→ **Problem**: Copies of all lines containing the string "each" are needed from the data below.

→ **Information supplied**:
-- Opening Marker --
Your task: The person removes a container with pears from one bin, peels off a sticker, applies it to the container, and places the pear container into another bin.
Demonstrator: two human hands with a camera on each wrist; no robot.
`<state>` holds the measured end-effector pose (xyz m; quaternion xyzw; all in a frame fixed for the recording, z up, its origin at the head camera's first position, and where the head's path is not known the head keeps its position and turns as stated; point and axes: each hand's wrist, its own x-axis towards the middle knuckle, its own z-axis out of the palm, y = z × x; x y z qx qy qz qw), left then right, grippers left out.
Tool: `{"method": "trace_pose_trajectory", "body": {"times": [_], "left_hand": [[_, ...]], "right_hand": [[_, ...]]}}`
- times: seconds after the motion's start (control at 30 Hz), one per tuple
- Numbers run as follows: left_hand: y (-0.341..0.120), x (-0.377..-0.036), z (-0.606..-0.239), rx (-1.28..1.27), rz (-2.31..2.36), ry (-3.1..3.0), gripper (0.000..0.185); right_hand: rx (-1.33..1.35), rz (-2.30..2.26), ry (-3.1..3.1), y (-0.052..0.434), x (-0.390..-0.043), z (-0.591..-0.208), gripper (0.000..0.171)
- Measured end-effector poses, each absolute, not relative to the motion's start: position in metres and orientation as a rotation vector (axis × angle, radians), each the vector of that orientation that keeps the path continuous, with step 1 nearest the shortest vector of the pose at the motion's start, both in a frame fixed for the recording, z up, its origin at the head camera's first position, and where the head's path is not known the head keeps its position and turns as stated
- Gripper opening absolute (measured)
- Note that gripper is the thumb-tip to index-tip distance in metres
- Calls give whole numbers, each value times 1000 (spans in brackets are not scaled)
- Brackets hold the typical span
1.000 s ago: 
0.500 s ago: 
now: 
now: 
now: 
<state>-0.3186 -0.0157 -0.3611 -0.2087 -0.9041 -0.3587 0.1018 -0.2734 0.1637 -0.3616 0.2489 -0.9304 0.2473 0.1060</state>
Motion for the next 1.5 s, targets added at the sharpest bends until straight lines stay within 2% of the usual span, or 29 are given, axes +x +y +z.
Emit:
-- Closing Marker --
→ **Reply to the exercise**:
Demonstrator: two human hands with a camera on each wrist; no robot.
`<state>` holds the measured end-effector pose (xyz m; quaternion xyzw; all in a frame fixed for the recording, z up, its origin at the head camera's first position, and where the head's path is not known the head keeps its position and turns as stated; point and axes: each hand's wrist, its own x-axis towards the middle knuckle, its own z-axis out of the palm, y = z × x; x y z qx qy qz qw), left then right, grippers left out.
- Measured end-effector poses, each absolute, not relative to the motion's start: position in metres and orientation as a rotation vector (axis × angle, radians), each the vector of that orientation that keeps the path continuous, with step 1 nearest the shortest vector of the pose at the motion's start, both in a frame fixed for the recording, z up, its origin at the head camera's first position, and where the head's path is not known the head keeps its position and turns as stated
- Calls give whole numbers, each value times 1000 (spans in brackets are not scaled)

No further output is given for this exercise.